*Given information:*

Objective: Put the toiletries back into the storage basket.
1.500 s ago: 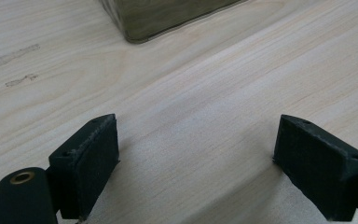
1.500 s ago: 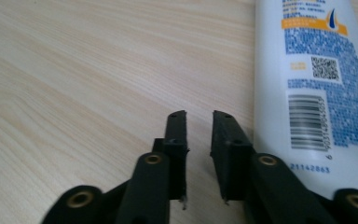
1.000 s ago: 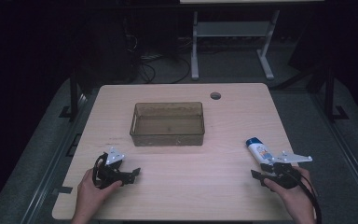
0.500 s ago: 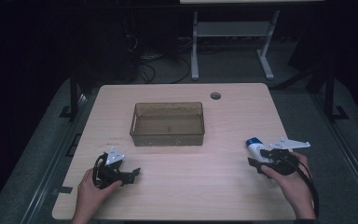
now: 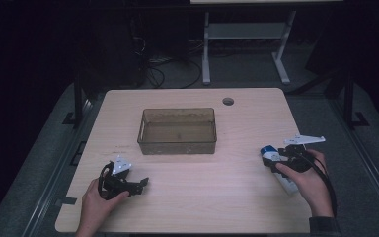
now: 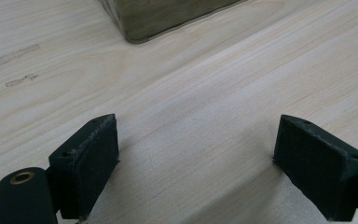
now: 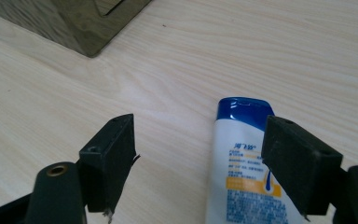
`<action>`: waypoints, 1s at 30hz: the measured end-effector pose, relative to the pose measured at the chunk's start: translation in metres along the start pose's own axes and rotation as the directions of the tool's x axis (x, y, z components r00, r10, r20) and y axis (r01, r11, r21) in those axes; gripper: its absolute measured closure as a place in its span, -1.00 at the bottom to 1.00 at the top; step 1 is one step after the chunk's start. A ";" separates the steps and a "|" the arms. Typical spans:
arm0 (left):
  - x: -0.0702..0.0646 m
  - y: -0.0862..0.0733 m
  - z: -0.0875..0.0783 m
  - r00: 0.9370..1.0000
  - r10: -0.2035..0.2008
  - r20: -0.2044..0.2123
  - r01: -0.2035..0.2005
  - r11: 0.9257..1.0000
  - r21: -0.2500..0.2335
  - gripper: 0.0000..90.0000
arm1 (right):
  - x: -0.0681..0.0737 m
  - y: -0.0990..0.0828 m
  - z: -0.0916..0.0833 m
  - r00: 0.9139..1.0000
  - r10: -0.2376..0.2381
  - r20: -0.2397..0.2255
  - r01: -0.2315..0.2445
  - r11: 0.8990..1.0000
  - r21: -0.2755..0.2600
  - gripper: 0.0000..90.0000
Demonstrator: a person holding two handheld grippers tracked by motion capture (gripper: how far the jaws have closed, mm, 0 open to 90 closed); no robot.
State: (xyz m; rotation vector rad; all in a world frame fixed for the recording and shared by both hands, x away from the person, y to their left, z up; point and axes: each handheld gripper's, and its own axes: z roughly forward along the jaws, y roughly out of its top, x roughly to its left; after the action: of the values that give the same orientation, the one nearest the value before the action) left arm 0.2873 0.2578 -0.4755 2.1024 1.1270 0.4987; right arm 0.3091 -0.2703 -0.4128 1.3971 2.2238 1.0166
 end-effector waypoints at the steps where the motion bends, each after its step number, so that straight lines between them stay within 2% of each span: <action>1: 0.000 0.000 0.000 1.000 0.000 0.000 0.000 1.000 0.000 -0.72 | -0.001 0.001 0.001 1.000 0.000 0.002 0.000 1.000 0.002 -0.44; 11: 0.000 0.000 0.000 1.000 0.000 0.000 0.000 1.000 0.000 -0.72 | -0.017 0.006 0.019 0.999 0.021 0.041 -0.023 0.999 0.039 -0.46; 20: 0.000 0.000 0.000 1.000 0.000 0.000 0.000 1.000 0.004 -0.72 | -0.030 0.010 0.034 0.998 0.046 0.040 -0.049 0.995 0.090 -0.46; 21: 0.000 0.000 0.000 1.000 0.000 0.001 0.000 1.000 0.004 -0.72 | -0.033 0.010 0.037 0.998 0.051 0.044 -0.056 0.992 0.115 -0.47; 26: 0.000 0.000 0.000 1.000 0.000 0.002 0.000 1.000 0.004 -0.72 | -0.037 0.010 0.043 0.997 0.062 0.051 -0.068 0.987 0.149 -0.48; 27: 0.000 0.000 0.000 1.000 0.000 0.002 0.000 1.000 0.003 -0.72 | -0.039 0.010 0.045 0.996 0.075 0.057 -0.084 0.982 0.172 -0.50; 30: 0.000 0.000 0.000 1.000 0.000 0.002 0.000 1.000 0.003 -0.72 | -0.040 0.010 0.048 0.995 0.082 0.064 -0.093 0.977 0.193 -0.50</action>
State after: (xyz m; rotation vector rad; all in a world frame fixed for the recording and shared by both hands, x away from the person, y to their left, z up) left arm 0.2873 0.2579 -0.4753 2.1050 1.1275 0.4953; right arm 0.3629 -0.2837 -0.4427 1.5979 2.2908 0.7917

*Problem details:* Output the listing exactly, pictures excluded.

*Output for this exercise:*
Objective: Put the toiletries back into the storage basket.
1.500 s ago: 
1.500 s ago: 
1.000 s ago: 
0.500 s ago: 
now: 
now: 
now: 
`<action>`: waypoints, 1s at 30hz: the measured end-effector pose, relative to the pose measured at the chunk's start: translation in metres along the start pose's own axes and rotation as the directions of the tool's x axis (x, y, z components r00, r10, r20) and y axis (r01, r11, r21) in those axes; gripper: its absolute measured closure as a place in its span, -1.00 at the bottom to 1.00 at the top; step 1 is one step after the chunk's start. A ";" separates the steps and a "|" the arms. Typical spans:
arm0 (left):
  - x: -0.0702..0.0646 m
  - y: -0.0862..0.0733 m
  - z: -0.0875..0.0783 m
  - r00: 0.9370..1.0000
  - r10: -0.2035..0.2008
  - r20: -0.2044..0.2123
  - r01: -0.2035..0.2005
  - r11: 0.9257..1.0000
  - r21: -0.2500..0.2335
  - gripper: 0.0000..90.0000
arm1 (right):
  - x: -0.0681..0.0737 m
  - y: -0.0990..0.0828 m
  - z: -0.0916..0.0833 m
  - r00: 0.9139..1.0000
  - r10: -0.2376..0.2381
  - r20: -0.2397..0.2255
  - r01: -0.2315..0.2445
  - r11: 0.8990..1.0000
  - r21: -0.2755..0.2600
  - gripper: 0.0000..90.0000
Demonstrator: a person holding two handheld grippers tracked by motion capture (gripper: how far the jaws have closed, mm, 0 open to 90 closed); no robot.
State: (xyz m; rotation vector rad; all in a world frame fixed for the recording and shared by both hands, x away from the person, y to their left, z up; point and axes: each handheld gripper's, and its own axes: z roughly forward along the jaws, y roughly out of its top, x roughly to its left; after the action: of the values that give the same orientation, the one nearest the value before the action) left arm 0.2873 0.2578 -0.4755 2.1024 1.1270 0.4987; right arm 0.3091 -0.2703 -0.4128 1.3971 2.2238 1.0166
 end-effector waypoints at the steps where the motion bends, each after its step number, so that straight lines between them stay within 2% of each span: <action>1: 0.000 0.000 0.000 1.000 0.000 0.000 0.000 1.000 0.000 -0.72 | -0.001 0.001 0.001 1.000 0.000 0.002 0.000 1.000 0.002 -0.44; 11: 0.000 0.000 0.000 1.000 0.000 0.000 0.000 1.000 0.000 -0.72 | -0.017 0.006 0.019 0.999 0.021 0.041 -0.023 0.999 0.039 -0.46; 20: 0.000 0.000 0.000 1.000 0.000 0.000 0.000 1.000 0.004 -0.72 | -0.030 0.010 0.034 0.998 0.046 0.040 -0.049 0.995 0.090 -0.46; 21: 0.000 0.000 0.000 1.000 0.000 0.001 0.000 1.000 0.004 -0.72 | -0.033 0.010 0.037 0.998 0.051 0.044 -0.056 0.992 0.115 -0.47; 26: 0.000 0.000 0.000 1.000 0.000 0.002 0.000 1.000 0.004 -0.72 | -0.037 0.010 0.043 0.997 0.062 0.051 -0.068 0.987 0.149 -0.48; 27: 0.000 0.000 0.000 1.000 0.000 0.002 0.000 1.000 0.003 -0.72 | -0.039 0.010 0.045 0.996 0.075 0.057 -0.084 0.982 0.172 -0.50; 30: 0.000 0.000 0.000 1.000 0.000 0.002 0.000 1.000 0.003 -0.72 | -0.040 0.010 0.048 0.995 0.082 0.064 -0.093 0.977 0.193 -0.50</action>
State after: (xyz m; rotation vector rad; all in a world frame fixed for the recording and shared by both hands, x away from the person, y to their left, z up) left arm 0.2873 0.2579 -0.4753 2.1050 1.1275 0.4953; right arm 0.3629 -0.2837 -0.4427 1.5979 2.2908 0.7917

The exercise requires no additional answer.